> _Your instructions_: Give back only the lines in the records below from the one with "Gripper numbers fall" to the one with "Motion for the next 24", both inclusive, word for word.

> _Extracted entries_:
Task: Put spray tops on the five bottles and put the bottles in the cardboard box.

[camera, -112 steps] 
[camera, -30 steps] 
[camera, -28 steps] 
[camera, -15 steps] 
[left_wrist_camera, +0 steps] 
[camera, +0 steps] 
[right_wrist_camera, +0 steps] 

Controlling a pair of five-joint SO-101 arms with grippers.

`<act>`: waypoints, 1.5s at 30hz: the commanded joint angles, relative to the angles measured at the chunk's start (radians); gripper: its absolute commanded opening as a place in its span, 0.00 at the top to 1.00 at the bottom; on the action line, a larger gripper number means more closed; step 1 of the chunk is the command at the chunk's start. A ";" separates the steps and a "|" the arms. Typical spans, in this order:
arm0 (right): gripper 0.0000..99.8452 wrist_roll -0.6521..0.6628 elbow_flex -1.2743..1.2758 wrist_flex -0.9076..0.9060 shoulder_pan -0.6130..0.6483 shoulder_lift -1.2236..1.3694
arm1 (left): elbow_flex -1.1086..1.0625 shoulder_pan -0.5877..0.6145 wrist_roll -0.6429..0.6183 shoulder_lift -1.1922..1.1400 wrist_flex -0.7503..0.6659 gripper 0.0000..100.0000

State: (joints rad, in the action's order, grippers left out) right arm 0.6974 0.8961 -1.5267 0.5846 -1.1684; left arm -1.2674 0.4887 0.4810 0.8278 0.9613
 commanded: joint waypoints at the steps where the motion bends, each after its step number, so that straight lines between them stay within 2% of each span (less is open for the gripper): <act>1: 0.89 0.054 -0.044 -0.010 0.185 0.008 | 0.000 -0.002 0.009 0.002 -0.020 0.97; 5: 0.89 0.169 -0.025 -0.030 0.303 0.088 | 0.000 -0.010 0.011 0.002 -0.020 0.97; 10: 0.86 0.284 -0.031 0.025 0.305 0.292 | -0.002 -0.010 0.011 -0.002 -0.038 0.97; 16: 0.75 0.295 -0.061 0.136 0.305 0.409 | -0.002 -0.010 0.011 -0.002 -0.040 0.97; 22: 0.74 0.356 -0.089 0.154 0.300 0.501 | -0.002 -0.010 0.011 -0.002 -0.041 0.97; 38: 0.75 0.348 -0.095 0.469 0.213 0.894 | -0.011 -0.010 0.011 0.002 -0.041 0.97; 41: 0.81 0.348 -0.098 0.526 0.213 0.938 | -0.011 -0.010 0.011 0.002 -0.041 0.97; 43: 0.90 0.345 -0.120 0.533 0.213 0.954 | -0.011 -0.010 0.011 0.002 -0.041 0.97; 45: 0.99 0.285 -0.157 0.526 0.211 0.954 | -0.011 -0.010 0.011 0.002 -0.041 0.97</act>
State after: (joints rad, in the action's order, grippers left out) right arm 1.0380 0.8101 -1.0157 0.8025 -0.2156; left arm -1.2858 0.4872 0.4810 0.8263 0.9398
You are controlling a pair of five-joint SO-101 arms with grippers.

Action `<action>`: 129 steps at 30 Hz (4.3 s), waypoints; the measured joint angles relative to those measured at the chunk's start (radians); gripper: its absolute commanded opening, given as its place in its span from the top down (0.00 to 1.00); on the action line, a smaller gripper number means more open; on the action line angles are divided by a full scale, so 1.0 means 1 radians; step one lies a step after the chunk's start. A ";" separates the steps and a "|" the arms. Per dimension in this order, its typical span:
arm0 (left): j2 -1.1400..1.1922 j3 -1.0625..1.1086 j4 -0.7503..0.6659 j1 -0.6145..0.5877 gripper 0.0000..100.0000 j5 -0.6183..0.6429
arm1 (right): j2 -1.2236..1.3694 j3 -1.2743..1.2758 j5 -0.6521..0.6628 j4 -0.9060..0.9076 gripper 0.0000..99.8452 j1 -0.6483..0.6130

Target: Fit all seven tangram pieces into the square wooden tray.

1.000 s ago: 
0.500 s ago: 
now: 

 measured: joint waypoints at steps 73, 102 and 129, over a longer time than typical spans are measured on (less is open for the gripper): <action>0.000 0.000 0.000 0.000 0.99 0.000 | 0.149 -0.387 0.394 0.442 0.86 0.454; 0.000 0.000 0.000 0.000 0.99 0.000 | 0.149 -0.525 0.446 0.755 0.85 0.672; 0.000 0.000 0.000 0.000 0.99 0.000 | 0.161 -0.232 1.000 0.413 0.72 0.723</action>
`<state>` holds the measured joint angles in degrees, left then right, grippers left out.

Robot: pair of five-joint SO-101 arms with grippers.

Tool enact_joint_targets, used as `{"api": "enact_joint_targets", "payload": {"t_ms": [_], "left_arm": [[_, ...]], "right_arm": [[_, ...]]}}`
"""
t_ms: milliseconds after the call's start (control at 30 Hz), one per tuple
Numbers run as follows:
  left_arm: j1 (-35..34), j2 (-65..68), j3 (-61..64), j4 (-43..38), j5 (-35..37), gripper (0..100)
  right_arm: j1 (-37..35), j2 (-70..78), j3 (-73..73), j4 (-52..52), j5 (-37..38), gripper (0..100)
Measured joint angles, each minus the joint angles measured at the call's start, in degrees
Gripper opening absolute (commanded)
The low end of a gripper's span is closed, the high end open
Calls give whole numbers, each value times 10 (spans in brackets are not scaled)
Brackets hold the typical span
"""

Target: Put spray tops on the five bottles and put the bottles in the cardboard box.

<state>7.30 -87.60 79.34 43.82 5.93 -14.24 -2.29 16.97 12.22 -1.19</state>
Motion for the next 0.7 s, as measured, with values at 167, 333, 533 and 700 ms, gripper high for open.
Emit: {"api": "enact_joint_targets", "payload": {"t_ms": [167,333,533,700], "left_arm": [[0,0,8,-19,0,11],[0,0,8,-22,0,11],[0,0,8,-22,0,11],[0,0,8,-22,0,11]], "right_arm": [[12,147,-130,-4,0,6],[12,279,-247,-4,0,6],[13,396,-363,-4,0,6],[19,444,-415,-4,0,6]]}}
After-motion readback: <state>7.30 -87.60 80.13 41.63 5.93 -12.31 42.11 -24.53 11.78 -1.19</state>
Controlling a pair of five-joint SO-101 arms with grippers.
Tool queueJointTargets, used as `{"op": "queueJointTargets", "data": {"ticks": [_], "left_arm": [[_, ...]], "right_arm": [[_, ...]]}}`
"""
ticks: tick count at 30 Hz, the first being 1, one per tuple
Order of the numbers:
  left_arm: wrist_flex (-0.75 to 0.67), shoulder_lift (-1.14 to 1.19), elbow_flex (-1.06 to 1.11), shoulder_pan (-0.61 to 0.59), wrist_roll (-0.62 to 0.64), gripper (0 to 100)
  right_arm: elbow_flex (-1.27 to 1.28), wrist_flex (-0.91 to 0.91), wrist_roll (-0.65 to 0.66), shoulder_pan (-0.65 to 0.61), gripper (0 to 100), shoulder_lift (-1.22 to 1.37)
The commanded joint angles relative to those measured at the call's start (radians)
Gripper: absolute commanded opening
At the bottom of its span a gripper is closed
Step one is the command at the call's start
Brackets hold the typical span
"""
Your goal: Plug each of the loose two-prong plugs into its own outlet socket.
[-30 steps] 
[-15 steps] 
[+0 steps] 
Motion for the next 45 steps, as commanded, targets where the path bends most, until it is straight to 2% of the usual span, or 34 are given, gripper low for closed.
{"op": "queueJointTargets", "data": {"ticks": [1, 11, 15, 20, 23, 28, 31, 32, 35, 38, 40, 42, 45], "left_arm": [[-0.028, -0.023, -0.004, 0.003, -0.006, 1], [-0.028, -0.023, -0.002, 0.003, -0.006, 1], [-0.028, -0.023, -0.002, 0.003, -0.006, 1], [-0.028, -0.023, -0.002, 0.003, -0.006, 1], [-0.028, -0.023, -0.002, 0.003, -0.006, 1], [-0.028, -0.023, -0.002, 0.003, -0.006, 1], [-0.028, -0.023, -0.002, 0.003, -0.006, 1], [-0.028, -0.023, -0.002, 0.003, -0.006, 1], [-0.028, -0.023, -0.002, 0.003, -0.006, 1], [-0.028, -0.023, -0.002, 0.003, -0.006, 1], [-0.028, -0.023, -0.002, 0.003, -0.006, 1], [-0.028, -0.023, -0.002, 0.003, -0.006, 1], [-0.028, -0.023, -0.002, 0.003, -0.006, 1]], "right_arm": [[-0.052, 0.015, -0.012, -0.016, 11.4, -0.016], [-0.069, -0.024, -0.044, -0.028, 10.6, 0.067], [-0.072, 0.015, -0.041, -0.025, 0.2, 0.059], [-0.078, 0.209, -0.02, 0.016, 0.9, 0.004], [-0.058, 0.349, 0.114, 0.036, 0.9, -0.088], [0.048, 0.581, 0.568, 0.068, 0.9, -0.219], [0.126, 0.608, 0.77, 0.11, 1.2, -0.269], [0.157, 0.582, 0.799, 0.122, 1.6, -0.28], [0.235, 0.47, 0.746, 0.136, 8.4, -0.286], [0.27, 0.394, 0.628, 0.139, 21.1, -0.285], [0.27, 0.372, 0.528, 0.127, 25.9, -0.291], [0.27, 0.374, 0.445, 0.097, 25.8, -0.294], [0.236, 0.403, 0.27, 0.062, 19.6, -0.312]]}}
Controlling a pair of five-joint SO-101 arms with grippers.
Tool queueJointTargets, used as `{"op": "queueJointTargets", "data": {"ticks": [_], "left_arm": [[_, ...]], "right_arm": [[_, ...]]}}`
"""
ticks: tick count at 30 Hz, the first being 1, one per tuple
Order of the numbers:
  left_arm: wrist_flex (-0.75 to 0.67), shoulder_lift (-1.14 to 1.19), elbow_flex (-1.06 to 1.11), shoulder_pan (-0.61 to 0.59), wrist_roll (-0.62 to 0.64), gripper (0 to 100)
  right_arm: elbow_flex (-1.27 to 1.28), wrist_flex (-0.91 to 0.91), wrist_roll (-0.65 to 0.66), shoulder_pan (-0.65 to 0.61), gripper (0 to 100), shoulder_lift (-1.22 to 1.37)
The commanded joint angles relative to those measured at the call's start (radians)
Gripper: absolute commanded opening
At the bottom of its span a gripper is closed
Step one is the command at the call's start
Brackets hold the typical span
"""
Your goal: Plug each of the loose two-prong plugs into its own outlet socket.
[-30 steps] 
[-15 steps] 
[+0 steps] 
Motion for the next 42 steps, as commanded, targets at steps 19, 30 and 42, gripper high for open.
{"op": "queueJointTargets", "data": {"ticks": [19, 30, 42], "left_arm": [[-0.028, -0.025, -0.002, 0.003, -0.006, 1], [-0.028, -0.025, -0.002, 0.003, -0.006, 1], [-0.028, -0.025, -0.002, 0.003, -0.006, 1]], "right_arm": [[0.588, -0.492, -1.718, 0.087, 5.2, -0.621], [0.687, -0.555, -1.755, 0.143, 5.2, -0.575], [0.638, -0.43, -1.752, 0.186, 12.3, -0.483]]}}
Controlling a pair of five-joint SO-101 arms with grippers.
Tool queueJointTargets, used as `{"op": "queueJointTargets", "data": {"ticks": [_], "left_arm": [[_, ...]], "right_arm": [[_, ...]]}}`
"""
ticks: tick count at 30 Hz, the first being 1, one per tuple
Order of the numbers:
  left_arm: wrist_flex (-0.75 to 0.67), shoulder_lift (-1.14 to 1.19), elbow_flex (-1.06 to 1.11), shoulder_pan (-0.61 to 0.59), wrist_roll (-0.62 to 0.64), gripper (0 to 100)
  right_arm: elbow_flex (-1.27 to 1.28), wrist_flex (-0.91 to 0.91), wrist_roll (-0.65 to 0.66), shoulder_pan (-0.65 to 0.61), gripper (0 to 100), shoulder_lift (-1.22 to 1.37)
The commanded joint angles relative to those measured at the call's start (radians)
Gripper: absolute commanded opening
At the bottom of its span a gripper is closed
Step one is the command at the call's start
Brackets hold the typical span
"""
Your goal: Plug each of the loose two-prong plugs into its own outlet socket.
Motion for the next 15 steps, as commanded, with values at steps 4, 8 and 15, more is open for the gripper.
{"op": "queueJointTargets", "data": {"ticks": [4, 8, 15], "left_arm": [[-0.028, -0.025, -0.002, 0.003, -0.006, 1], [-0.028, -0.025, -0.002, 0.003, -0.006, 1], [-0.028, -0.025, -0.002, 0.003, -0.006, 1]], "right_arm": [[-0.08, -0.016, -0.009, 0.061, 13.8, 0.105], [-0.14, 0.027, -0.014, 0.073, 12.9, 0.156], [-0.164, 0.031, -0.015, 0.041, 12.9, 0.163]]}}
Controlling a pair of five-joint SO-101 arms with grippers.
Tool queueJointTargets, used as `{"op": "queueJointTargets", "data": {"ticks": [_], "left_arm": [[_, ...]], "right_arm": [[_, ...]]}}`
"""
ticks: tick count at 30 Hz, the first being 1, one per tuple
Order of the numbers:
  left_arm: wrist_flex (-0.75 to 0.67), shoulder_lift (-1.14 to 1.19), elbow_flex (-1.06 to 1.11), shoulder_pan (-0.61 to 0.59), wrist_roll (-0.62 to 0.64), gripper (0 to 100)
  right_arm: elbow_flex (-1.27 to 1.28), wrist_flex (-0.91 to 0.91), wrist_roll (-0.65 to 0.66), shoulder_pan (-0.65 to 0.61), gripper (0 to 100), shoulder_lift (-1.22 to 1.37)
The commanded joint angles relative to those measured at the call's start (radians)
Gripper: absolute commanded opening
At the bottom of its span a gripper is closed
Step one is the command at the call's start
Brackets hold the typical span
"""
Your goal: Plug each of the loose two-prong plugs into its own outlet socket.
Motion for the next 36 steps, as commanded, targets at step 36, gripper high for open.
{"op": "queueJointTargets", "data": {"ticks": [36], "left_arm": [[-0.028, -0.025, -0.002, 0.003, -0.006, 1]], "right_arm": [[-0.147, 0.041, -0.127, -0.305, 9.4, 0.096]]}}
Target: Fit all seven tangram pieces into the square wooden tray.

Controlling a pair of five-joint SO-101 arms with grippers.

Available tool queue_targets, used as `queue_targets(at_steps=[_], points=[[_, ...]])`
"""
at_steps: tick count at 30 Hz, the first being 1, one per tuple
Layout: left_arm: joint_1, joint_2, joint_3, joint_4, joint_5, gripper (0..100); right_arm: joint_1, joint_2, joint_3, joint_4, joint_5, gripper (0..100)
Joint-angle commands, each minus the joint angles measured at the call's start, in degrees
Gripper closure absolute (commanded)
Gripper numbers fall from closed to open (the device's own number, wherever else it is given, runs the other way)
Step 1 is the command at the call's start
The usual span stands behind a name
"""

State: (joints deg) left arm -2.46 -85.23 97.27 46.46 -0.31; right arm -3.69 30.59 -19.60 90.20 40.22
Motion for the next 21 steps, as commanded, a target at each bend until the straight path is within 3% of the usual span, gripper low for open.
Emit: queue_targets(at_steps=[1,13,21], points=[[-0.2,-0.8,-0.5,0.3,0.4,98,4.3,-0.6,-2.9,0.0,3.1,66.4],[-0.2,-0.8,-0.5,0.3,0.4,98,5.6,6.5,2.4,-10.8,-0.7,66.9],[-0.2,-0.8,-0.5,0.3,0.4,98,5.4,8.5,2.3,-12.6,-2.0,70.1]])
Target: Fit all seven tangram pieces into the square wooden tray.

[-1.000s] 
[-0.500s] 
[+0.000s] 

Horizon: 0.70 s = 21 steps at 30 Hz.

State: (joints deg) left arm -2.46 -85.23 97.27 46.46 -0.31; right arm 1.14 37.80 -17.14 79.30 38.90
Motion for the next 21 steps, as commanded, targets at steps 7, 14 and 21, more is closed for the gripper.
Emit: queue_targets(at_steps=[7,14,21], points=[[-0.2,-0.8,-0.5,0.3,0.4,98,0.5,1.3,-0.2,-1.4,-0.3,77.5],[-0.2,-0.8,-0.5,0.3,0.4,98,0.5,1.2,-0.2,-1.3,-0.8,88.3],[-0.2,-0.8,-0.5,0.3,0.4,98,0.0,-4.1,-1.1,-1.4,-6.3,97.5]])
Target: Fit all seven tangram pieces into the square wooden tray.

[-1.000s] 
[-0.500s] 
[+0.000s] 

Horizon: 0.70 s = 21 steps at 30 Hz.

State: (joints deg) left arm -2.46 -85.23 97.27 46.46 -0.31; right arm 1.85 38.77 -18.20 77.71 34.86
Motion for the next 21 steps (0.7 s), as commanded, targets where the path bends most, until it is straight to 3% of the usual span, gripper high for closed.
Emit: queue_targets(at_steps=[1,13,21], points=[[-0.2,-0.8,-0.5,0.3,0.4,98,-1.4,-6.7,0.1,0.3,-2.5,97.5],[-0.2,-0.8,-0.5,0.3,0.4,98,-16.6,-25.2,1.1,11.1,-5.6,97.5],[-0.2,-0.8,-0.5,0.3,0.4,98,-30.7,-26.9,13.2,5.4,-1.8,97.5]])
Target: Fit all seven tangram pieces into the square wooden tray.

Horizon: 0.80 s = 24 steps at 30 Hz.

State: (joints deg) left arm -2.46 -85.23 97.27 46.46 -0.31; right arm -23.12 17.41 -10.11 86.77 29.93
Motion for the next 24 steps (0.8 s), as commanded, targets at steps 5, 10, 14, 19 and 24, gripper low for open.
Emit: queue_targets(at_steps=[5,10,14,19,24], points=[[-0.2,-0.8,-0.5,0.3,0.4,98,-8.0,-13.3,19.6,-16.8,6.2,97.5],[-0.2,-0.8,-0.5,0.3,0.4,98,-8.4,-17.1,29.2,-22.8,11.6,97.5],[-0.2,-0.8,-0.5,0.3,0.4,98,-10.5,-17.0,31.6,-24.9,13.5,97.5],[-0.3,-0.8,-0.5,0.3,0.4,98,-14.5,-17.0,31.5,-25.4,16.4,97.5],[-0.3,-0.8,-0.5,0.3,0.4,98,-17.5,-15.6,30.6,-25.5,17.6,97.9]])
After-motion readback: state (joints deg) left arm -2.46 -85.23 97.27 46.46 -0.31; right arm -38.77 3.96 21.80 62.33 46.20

> _Response for this exercise_:
Gripper numbers fall from closed to open (the device's own number, wherever else it is given, runs the other way)
Step 1 is the command at the call's start
The usual span stands behind a name
"""

State: (joints deg) left arm -2.46 -85.23 97.27 46.46 -0.31; right arm -3.69 30.59 -19.60 90.20 40.22
Motion for the next 21 steps, as commanded, a target at each bend until the straight path is within 3% of the usual span, gripper low for open.
Emit: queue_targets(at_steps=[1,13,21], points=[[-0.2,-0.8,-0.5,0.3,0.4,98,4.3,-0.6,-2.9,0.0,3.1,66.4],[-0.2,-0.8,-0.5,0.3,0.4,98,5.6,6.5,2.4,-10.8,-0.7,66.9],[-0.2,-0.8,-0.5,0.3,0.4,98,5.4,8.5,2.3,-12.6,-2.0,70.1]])
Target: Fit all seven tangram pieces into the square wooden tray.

[-1.000s] 
[-0.500s] 
[+0.000s] 

Horizon: 0.70 s = 21 steps at 30 Hz.

State: (joints deg) left arm -2.46 -85.23 97.27 46.46 -0.31; right arm 1.14 37.80 -17.14 79.30 38.90
Motion for the next 21 steps, as commanded, targets at steps 7, 14 and 21, more is closed for the gripper.
Emit: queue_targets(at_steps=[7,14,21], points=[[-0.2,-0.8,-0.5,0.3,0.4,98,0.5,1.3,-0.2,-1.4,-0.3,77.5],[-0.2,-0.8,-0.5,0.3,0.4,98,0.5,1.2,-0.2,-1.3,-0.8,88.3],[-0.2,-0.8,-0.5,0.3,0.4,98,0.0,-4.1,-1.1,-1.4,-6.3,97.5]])
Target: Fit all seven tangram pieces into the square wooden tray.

[-1.000s] 
[-0.500s] 
[+0.000s] 

Horizon: 0.70 s = 21 steps at 30 Hz.

State: (joints deg) left arm -2.46 -85.23 97.27 46.46 -0.31; right arm 1.85 38.77 -18.20 77.71 34.86
Motion for the next 21 steps (0.7 s), as commanded, targets where the path bends most, until it is straight to 3% of the usual span, gripper high for closed.
Emit: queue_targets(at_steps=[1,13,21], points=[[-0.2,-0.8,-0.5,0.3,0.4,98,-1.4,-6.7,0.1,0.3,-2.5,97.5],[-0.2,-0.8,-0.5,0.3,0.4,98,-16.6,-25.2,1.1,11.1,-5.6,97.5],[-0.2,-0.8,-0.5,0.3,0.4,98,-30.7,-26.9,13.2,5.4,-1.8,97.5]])
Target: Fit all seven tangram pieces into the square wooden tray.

Horizon: 0.80 s = 24 steps at 30 Hz.

State: (joints deg) left arm -2.46 -85.23 97.27 46.46 -0.31; right arm -23.12 17.41 -10.11 86.77 29.93
Motion for the next 24 steps (0.8 s), as commanded, targets at steps 5, 10, 14, 19 and 24, gripper low for open.

This completes the output for the exercise.